Dataset items:
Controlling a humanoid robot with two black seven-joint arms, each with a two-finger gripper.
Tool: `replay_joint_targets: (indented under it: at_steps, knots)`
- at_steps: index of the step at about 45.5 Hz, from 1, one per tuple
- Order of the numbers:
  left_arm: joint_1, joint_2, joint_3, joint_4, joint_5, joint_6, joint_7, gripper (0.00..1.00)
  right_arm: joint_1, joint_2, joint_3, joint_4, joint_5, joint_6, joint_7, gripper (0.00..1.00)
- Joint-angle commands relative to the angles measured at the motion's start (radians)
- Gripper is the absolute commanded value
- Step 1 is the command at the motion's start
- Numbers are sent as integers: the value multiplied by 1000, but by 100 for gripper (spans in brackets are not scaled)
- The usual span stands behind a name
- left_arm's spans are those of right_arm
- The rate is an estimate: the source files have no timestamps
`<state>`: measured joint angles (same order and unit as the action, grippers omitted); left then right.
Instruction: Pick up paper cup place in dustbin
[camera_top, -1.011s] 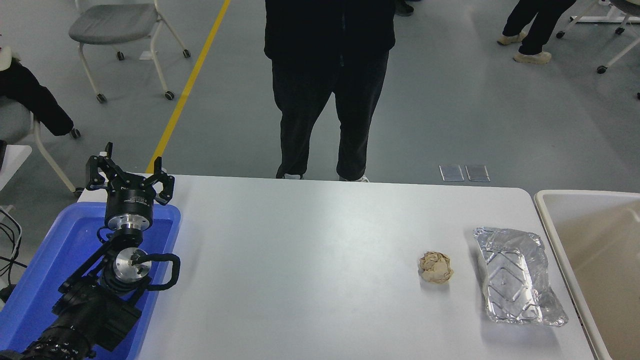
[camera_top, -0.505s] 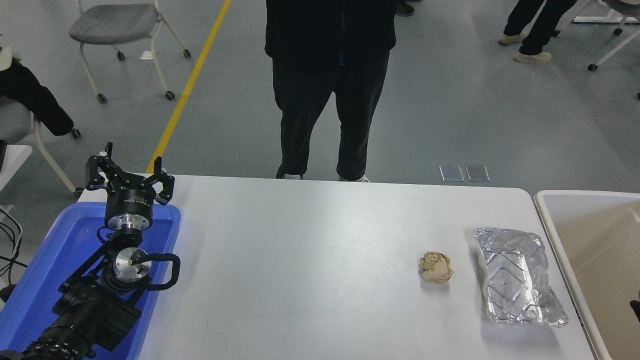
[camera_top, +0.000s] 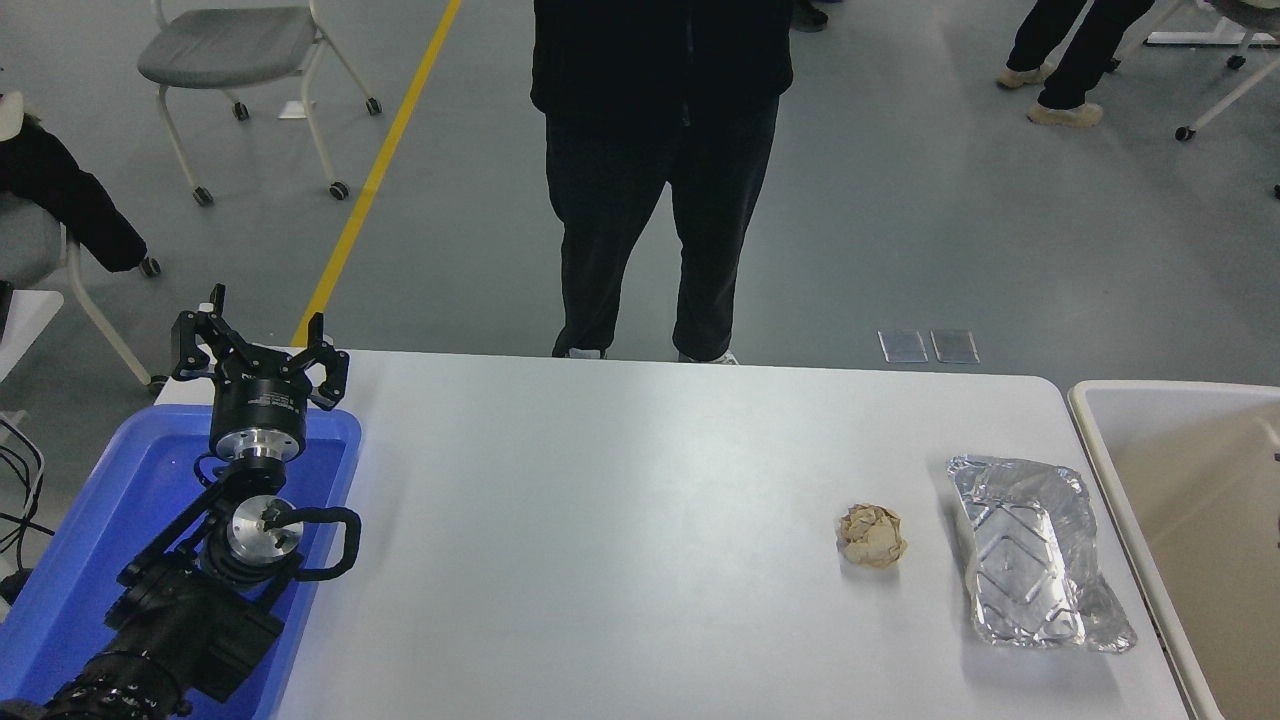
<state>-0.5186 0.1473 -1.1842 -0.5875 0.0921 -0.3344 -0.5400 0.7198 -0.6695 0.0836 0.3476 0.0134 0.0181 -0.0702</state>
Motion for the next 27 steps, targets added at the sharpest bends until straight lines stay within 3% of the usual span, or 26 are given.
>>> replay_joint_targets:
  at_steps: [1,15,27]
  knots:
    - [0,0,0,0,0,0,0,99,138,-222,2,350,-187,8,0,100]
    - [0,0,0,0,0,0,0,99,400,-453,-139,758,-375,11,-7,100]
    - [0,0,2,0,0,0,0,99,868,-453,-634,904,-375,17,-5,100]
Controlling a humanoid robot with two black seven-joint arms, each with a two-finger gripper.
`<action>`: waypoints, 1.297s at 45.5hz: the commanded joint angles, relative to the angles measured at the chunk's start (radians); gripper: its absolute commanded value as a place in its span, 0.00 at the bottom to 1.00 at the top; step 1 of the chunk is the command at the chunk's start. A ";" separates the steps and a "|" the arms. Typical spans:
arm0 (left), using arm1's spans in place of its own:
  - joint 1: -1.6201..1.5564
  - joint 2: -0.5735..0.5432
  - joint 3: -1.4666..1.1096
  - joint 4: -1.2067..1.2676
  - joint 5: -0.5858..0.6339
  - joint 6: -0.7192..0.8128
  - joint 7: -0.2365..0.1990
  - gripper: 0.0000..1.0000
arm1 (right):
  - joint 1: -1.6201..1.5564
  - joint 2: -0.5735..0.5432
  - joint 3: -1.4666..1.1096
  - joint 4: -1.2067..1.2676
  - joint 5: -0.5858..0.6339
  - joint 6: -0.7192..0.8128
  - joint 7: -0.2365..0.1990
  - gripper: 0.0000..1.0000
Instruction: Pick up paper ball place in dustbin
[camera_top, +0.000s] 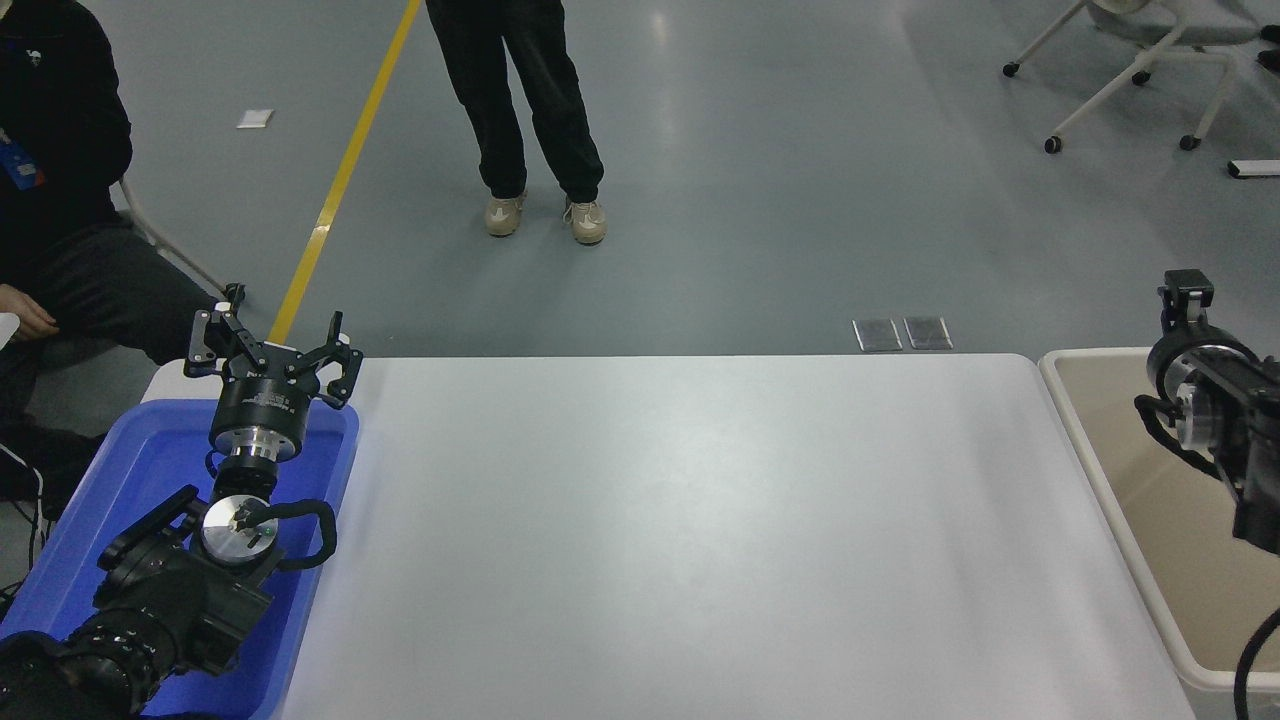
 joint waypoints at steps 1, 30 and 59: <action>0.000 -0.001 0.000 0.000 0.000 0.000 0.000 0.99 | 0.046 -0.027 0.181 0.169 -0.001 0.002 0.000 1.00; 0.000 0.001 0.000 0.000 0.000 0.000 0.000 0.99 | -0.167 0.195 0.747 0.269 0.042 0.120 0.012 1.00; 0.000 -0.001 0.002 0.000 0.000 0.000 0.000 0.99 | -0.374 0.255 0.813 0.173 0.162 0.391 0.067 1.00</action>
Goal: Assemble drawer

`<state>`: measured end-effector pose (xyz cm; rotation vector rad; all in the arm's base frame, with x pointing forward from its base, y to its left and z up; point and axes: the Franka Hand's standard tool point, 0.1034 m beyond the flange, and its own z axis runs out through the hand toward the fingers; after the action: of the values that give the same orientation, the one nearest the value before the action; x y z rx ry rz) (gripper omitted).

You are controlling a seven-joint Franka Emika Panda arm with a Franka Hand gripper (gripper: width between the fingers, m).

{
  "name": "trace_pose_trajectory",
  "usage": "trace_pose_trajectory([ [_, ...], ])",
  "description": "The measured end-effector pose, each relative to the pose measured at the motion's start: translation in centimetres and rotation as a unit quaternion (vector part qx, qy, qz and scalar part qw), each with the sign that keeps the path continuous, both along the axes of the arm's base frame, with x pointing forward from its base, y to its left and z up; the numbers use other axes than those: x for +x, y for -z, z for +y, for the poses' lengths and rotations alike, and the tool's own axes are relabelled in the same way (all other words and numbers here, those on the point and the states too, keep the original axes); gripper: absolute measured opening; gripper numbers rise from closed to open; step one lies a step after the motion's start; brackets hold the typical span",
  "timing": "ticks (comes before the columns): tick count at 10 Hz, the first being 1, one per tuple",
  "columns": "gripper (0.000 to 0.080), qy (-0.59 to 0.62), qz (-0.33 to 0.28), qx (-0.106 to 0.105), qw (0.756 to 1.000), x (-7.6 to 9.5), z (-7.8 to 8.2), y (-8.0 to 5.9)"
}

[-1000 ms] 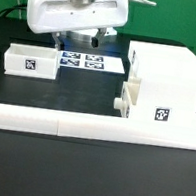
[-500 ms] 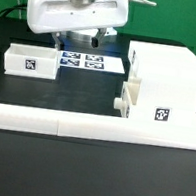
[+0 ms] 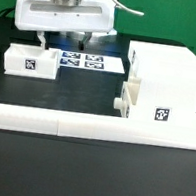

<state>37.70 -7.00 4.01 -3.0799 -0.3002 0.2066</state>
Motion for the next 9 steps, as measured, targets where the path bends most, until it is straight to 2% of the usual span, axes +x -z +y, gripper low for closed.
trace_pose_trajectory([
  [5, 0.0649, -0.004, -0.019, 0.005, 1.0, -0.3, -0.1, 2.8],
  [9, 0.0649, -0.018, -0.032, 0.004, 0.999, -0.2, -0.3, 3.4],
])
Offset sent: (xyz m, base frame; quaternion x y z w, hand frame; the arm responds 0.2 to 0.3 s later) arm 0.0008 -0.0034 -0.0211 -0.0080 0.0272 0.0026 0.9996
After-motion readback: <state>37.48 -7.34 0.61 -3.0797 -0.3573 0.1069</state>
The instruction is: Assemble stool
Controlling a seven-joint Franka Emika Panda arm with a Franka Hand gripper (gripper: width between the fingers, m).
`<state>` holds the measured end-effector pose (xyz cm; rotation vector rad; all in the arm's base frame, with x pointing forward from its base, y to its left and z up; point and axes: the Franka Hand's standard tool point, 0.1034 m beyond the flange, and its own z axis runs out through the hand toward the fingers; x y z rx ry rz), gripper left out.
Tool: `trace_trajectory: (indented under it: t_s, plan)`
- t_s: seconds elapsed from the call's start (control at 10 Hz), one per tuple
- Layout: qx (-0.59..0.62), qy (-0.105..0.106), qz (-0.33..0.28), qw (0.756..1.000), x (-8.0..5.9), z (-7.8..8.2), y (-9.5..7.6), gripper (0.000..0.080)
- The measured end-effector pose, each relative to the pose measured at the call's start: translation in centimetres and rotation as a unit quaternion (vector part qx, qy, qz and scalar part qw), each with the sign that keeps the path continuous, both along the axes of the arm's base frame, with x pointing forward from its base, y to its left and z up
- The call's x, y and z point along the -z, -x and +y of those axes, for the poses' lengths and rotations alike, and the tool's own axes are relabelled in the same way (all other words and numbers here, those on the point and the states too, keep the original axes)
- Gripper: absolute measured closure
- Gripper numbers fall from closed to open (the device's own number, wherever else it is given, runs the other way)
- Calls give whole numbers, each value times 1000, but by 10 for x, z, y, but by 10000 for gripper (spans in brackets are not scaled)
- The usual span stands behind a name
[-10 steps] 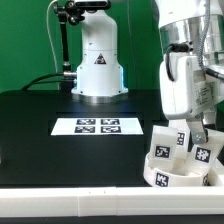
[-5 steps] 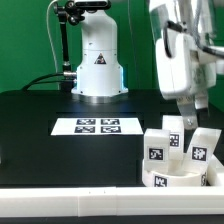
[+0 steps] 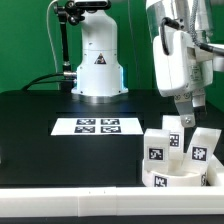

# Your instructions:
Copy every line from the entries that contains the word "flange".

# Answer for the task:
`<state>`: measured end-effector pose (xyz cm; rotation vector rad; all in the arm's base frame, with x pointing forward from its base, y to its left and z up; point and axes: the Franka Hand's standard tool point, 0.1034 m beyond the flange, and its own z axis runs out through the hand toward the fingers; after the action: of the values that give the same orientation, the one nearest the value before the action; x y z rx ry rz) (gripper omitted).
`<state>` holds the measured end-effector pose (xyz cm; rotation vector rad; all in the arm's base frame, with x pointing forward from its base, y to its left and z up; point and axes: the Franka Hand's standard tool point, 0.1034 m beyond the flange, and its own z axis runs out through the hand toward the fingers; x y z rx ry rz), gripper left out.

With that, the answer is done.